[Material for this exercise Boundary: Start]
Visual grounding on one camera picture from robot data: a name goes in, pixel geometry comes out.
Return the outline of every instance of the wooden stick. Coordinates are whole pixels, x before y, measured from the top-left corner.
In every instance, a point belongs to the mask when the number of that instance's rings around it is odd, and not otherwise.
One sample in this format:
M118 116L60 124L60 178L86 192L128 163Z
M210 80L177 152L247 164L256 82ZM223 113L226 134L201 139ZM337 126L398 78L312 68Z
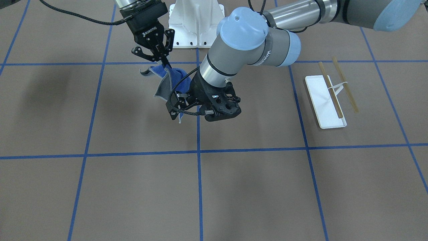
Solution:
M327 85L327 88L330 88L331 83L328 80L328 75L327 75L327 72L325 72L324 65L322 64L322 62L319 62L318 65L320 66L320 70L324 77L324 81L325 81L325 84ZM333 88L328 89L328 92L330 93L331 100L333 101L334 108L336 109L337 117L339 117L339 119L342 119L343 113L342 113L342 110L340 109L339 102L337 101L337 97L336 97L336 94L334 93Z
M337 58L333 57L333 63L336 67L337 72L339 73L339 77L342 80L342 82L346 82L345 75L342 72L342 69L339 66L339 62L337 62ZM344 83L343 87L346 91L346 95L348 96L349 101L351 102L352 108L354 109L355 113L358 113L360 110L358 109L357 103L355 102L354 97L352 96L351 90L349 89L348 83Z

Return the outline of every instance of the blue joint cap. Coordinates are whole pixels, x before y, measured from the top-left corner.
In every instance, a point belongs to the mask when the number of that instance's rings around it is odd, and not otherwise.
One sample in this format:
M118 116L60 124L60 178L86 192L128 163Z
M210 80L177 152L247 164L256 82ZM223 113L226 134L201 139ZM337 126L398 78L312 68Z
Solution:
M288 35L290 36L290 46L288 48L287 56L284 59L284 62L277 67L289 66L292 63L296 62L297 58L300 55L300 51L302 50L302 43L300 42L299 36L297 34L292 33L288 30Z
M374 23L375 31L393 32L403 27L416 13L421 0L392 0Z
M237 50L253 50L265 42L269 27L257 12L239 7L217 26L217 35L229 47Z

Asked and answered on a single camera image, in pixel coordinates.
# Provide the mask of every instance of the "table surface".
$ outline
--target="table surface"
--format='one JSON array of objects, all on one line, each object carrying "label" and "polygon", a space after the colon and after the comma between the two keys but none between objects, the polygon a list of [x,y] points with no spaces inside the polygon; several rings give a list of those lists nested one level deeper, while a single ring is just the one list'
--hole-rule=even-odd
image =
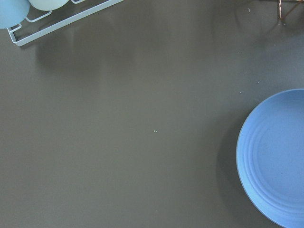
[Material for this exercise Boundary: End]
» Try it:
Please retype the data exactly as it appears, but without any of its pictures.

» Task answer:
Visual grounding on one camera picture from robot data: a name goes in, pixel geometry comes out.
Return the outline of every instance of the wooden stick. Coordinates are whole pixels, x before y, measured from the top-left corner.
In every instance, a point belongs to the mask when the number of that instance's rings around it is odd, and not otherwise.
One sample in this format:
M118 116L60 124L60 178L86 192L128 163Z
M210 80L177 152L247 164L256 82ZM223 113L226 134L201 139ZM337 126L398 78L312 68Z
Solution:
M327 85L327 88L330 88L331 83L328 80L328 75L327 75L327 72L325 72L324 65L322 64L322 62L319 62L318 65L320 66L320 70L324 77L324 81L325 81L325 84ZM333 88L328 89L328 92L330 93L331 100L333 101L334 108L336 109L337 117L339 117L339 119L342 119L343 113L342 113L342 110L340 109L339 102L337 101L337 97L336 97L336 94L334 93Z
M337 58L333 57L333 63L336 67L337 72L339 73L339 77L342 80L342 82L346 82L345 75L342 72L342 69L339 66L339 62L337 62ZM344 83L343 87L346 91L346 95L348 96L349 101L351 102L352 108L354 109L355 113L358 113L360 110L358 109L357 103L355 102L354 97L352 96L351 90L349 89L348 83Z

Return the outline of every instance of the blue joint cap. Coordinates are whole pixels, x before y, measured from the top-left corner.
In every instance, a point belongs to the mask when the number of that instance's rings around it is odd, and not otherwise.
One sample in this format:
M118 116L60 124L60 178L86 192L128 163Z
M210 80L177 152L247 164L256 82ZM223 113L226 134L201 139ZM337 126L398 78L312 68Z
Solution:
M288 35L290 36L290 46L288 48L287 56L284 59L284 62L277 67L289 66L292 63L296 62L297 58L300 55L300 51L302 50L302 43L300 42L299 36L297 34L292 33L288 30Z
M374 23L375 31L393 32L403 27L416 13L421 0L392 0Z
M237 50L253 50L265 42L269 27L257 12L239 7L217 26L217 35L229 47Z

Asked and answered on a single camera image, in pixel coordinates.
# Provide the mask of every instance of the "table surface".
$ outline
--target="table surface"
--format='one JSON array of objects, all on one line, each object carrying "label" and "polygon", a space after the colon and after the comma between the two keys but none between objects, the polygon a list of [x,y] points with no spaces inside the polygon; several rings give a list of those lists nested one level deeper, while a single ring is just the one list'
--hole-rule=even-odd
image =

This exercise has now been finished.